◆ **PROBLEM**: Read the data below line by line and copy each one with "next" in it.

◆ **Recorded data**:

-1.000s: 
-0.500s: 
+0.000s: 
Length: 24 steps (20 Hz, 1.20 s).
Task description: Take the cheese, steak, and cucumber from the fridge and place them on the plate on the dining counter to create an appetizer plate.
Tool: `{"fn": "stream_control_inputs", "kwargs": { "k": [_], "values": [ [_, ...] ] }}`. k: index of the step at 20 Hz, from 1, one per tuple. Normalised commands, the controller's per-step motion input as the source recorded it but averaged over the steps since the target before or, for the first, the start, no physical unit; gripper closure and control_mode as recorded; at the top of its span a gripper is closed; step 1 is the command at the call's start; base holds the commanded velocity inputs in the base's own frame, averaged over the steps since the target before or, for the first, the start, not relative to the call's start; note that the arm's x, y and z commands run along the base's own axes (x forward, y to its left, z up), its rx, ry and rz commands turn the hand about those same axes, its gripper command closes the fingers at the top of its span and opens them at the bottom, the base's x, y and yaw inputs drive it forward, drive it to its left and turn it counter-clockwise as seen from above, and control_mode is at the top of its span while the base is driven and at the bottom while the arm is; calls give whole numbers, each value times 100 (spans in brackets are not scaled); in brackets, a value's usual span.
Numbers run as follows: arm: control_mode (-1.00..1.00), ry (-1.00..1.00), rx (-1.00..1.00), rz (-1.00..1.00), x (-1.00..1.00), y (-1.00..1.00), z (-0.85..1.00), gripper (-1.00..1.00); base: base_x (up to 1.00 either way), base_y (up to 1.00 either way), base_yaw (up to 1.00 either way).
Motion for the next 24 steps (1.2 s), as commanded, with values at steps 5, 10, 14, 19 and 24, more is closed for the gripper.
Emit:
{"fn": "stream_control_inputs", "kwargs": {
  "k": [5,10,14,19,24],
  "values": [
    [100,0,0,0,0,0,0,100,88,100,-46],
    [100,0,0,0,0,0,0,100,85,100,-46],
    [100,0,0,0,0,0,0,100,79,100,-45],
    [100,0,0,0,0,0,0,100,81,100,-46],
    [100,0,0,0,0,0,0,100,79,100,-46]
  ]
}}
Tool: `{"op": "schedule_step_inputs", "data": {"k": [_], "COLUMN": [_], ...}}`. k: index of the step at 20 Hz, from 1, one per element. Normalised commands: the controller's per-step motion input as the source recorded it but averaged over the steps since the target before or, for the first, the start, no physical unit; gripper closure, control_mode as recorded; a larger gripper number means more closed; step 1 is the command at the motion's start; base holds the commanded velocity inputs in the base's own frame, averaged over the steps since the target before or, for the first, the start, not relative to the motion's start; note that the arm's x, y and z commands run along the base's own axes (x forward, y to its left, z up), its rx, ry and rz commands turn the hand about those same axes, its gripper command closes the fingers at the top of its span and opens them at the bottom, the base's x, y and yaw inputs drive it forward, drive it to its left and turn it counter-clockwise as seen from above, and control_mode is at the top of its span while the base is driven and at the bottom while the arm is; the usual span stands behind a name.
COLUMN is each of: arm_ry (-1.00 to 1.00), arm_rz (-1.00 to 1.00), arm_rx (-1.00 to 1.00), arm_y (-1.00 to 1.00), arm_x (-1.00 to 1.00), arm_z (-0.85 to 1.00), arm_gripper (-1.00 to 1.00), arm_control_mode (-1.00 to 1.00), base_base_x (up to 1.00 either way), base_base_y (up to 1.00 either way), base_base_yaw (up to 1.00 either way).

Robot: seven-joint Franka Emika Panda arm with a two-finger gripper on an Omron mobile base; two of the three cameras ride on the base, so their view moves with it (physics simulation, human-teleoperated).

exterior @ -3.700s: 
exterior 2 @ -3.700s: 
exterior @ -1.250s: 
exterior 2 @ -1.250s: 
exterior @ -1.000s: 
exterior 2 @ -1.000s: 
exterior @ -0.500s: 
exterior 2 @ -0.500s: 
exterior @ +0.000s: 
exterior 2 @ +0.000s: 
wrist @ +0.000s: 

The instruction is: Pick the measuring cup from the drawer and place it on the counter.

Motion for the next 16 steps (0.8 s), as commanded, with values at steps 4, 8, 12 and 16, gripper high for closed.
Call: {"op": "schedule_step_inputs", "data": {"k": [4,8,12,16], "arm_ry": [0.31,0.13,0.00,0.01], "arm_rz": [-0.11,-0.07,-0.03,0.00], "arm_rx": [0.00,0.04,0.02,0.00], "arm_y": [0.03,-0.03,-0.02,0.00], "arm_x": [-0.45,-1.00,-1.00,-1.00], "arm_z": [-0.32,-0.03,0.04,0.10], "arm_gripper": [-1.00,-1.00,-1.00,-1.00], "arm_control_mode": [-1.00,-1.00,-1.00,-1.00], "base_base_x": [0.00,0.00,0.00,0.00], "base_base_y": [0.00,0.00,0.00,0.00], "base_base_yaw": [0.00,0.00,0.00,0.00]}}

◆ **ANSWER SECTION**:
Motion for the next 24 steps (1.2 s), as commanded, with values at steps 5, 10, 14, 19 and 24, more is closed for the gripper.
Motion for the next 16 steps (0.8 s), as commanded, with values at steps 4, 8, 12 and 16, gripper high for closed.

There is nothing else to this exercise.